### ACTIVITY:
Write out again, exactly, the lines of the listing below from the first one through the one that contains "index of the", and no other lines.

### RECORDED DATA:
***
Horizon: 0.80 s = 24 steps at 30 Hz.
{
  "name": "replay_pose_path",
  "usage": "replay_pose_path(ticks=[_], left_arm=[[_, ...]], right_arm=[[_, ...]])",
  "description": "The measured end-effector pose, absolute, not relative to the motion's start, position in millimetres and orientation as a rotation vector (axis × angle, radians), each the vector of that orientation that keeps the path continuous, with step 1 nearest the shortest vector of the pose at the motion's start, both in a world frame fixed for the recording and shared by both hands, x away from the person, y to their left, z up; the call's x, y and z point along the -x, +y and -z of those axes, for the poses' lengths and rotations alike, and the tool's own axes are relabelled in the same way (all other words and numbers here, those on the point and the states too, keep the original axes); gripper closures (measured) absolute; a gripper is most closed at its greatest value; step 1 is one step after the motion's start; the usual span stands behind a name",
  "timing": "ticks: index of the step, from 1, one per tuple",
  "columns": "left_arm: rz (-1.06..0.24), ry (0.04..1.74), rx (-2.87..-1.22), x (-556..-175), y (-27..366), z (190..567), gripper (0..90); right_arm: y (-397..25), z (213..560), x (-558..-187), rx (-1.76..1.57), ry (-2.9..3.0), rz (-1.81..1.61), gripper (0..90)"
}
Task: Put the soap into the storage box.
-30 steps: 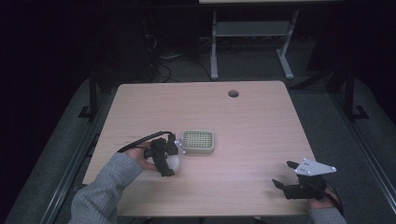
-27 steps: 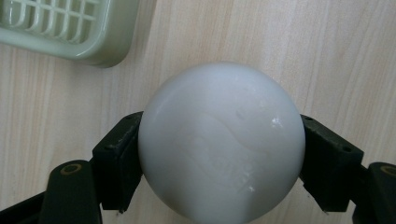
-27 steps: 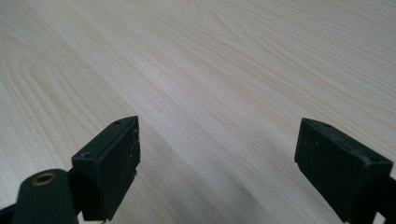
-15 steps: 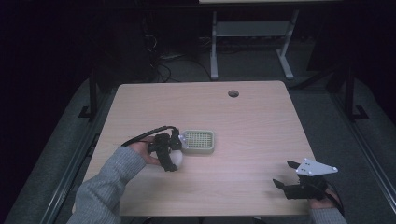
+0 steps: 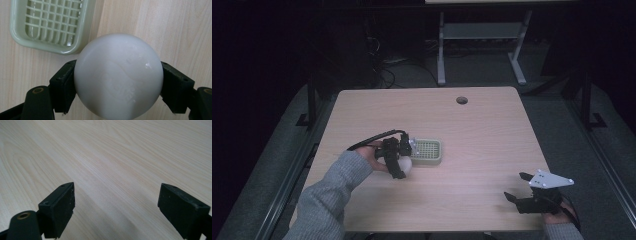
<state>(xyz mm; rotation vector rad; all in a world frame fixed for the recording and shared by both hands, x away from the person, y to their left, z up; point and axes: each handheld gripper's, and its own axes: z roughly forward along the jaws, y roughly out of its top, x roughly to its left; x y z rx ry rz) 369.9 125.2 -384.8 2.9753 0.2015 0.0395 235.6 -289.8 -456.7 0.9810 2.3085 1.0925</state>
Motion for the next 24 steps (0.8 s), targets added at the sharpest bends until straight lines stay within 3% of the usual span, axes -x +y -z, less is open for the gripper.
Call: replay_pose_path(ticks=[24], left_arm=[[-0.061, 0.178, -2.983, -399.3, 103.8, 370.2, 23.6]], right_arm=[[-290.4, 456.9, -235.7, -0.985, 2.306, -1.102, 13.7]])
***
### TASK RESPONSE:
Horizon: 0.80 s = 24 steps at 30 Hz.
{
  "name": "replay_pose_path",
  "usage": "replay_pose_path(ticks=[_], left_arm=[[_, ...]], right_arm=[[_, ...]])",
  "description": "The measured end-effector pose, absolute, not relative to the motion's start, position in millimetres and orientation as a rotation vector (axis × angle, radians), each the vector of that orientation that keeps the path continuous, with step 1 nearest the shortest vector of the pose at the motion's start, both in a world frame fixed for the recording and shared by both hands, x away from the person, y to their left, z up; the call's x, y and z point along the -x, +y and -z of those axes, for the poses' lengths and rotations alike, and the tool's own axes are relabelled in the same way (all other words and numbers here, those on the point and the states too, keep the original axes); gripper closures (measured) absolute; a gripper is most closed at its greatest value; step 1 is one step after the motion's start; the usual span stands behind a name",
  "timing": "ticks: index of the step, from 1, one per tuple",

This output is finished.